In 1888 this box was shown in the Nihon bijutsu kyokai (Japanese art association) exhibition in Tokyo. It won the silver medal and was acquired by the Imperial Household.1 In 1912, after Emperor Meiji's death, it was presented to a high-ranking official.
Word and image are combined here to create a poem-picture in the classical style. Two phrases (kurete yuku and shiranu domo) allude to a waka included in the Shin Kokinshu:
haru no minato wa
kasumi ni otsuru
Uji no shibabune
As spring comes to an end
I don't know where it is going
But now I feel it is like
the faggot-laden boats tumbling into the mist
on the Uji River
The imagery on the box complements the poem. On the lid, for example, low hills are shrouded in bands of mist. Cherry trees have begun to lose their petals and bundles of faggots lie on the ground, waiting to be shipped downstream. The Uji River, signalled by the familiar bridge on the front of the box, runs around all four sides. The image of faggot-laden boats is realized in three-dimensional form as soft-metal attachments drifting on the river on both of the long sides.
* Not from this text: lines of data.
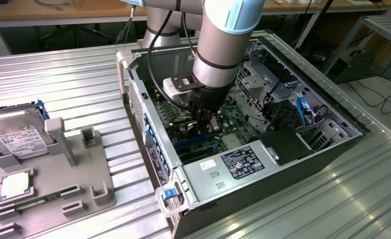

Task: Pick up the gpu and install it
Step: 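Insert the gpu into the slot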

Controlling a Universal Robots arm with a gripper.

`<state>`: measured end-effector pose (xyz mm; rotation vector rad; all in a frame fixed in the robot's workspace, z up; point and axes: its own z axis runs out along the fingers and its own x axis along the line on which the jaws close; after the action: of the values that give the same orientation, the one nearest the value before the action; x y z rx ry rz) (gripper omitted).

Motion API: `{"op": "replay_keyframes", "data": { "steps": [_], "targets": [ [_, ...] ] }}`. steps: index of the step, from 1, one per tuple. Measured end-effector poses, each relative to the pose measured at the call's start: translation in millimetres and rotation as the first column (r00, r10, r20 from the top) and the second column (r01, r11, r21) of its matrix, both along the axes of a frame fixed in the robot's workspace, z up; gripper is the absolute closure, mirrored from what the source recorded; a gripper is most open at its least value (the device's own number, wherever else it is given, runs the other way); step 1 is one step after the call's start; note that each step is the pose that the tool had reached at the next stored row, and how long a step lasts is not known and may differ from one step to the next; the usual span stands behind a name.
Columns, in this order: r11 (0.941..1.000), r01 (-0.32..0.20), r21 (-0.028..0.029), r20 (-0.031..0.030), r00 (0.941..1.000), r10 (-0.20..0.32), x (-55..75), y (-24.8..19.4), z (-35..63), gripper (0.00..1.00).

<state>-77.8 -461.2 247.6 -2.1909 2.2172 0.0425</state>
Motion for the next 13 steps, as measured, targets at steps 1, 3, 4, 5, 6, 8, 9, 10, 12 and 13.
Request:
{"op": "replay_keyframes", "data": {
  "steps": [1,3,4,5,6,8,9,10,12,13],
  "targets": [
    [1.0000,0.000,0.0000,-0.0005,1.0000,0.000,0.0,0.0,-0.2,0.72],
    [1.0000,0.000,0.0001,-0.0014,1.0000,0.000,0.0,0.1,-0.5,0.72],
    [1.0000,0.001,0.0001,-0.0021,1.0000,-0.001,0.0,0.1,-0.6,0.72],
    [1.0000,0.001,0.0000,-0.0023,1.0000,-0.001,0.0,0.1,-0.8,0.72],
    [1.0000,0.001,0.0001,-0.0029,1.0000,-0.001,0.0,0.2,-1.1,0.72],
    [1.0000,0.001,0.0002,-0.0033,1.0000,-0.001,0.0,0.2,-1.7,0.72],
    [1.0000,0.001,0.0001,-0.0034,1.0000,-0.001,0.0,0.2,-1.8,0.72],
    [1.0000,0.001,0.0000,-0.0035,1.0000,-0.001,0.0,0.2,-1.8,0.72],
    [1.0000,0.001,0.0002,-0.0033,1.0000,-0.001,0.0,0.9,-2.2,0.72],
    [1.0000,0.001,0.0001,-0.0034,1.0000,-0.001,0.0,1.3,-2.3,0.72]
  ]
}}
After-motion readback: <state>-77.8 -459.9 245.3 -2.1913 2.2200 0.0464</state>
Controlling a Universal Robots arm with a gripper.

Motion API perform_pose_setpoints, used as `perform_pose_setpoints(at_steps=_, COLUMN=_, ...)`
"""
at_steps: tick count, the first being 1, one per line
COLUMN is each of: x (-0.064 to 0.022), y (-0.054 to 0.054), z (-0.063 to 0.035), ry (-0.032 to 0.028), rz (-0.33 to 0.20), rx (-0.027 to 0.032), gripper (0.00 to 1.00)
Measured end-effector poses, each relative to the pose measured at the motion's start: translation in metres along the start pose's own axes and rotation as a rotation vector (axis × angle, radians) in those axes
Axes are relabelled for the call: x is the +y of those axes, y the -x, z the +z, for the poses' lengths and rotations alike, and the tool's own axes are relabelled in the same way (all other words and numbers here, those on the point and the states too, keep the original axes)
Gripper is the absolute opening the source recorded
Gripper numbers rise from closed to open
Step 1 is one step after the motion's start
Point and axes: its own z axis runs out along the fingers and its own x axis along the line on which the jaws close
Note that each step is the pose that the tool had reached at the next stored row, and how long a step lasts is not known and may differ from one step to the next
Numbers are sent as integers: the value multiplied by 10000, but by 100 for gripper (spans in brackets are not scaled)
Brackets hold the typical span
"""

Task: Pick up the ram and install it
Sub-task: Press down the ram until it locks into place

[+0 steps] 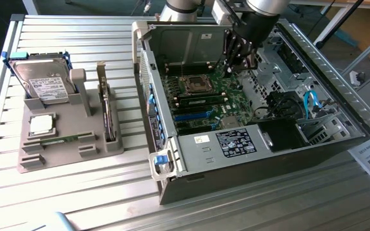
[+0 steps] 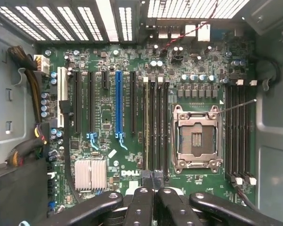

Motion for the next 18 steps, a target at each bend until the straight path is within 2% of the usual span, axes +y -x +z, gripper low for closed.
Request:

The poem is by Jakuren (ca. 1139-1202), a Buddhist priest and classical poet who helped compile the Shin Kokinshu, the eighth imperial poetry anthology, completed in 1205. His lay name was Sadanaga, and he was adopted as a child by his uncle, the famous court poet Fujiwara no Toshinari (Shunzei). Eventually he took holy orders, but throughout his life he remained active in court poetry gatherings and also traveled extensively. His best poems evoke an atmosphere of loneliness (sabi) and he is thought to have written some of the most memorable verses of his day.
The lacquer artist Ogawa Shomin was born in Tokyo, the son of a maker of metal fittings. In 1862, however, at age fifteen, he began to study lacquer with Nakayama Komin. (See lots ---and ---). He also studied briefly with the Rimpa painter Ikeda Koson (1801-1866). Shomin traveled to Philadelphia in 1876 for the Centennial Exposition. Subsequently, after viewing eighth-century lacquers in the Shosoin collection, he became interested in reviving classical lacquer styles and played an active role in the mid-Meiji revival of traditional lacquers. In 1890, when the Tokyo School of Fine Arts was founded, it included a lacquer department whose existence legitimized this craft as an art form. Shomin became the first head of this influential department. At about the same time he was also one of thirty leading lacquer artists who helped found the Japan Lacquer Industry Society with the idea of improving the standards of their craft.
1. Arakawa Hirokazu, Kindai Nihon no shikkogei (Japanese lacquer art of recent times) (Kyoto: Kyoto Shoin, 1985), p. 271.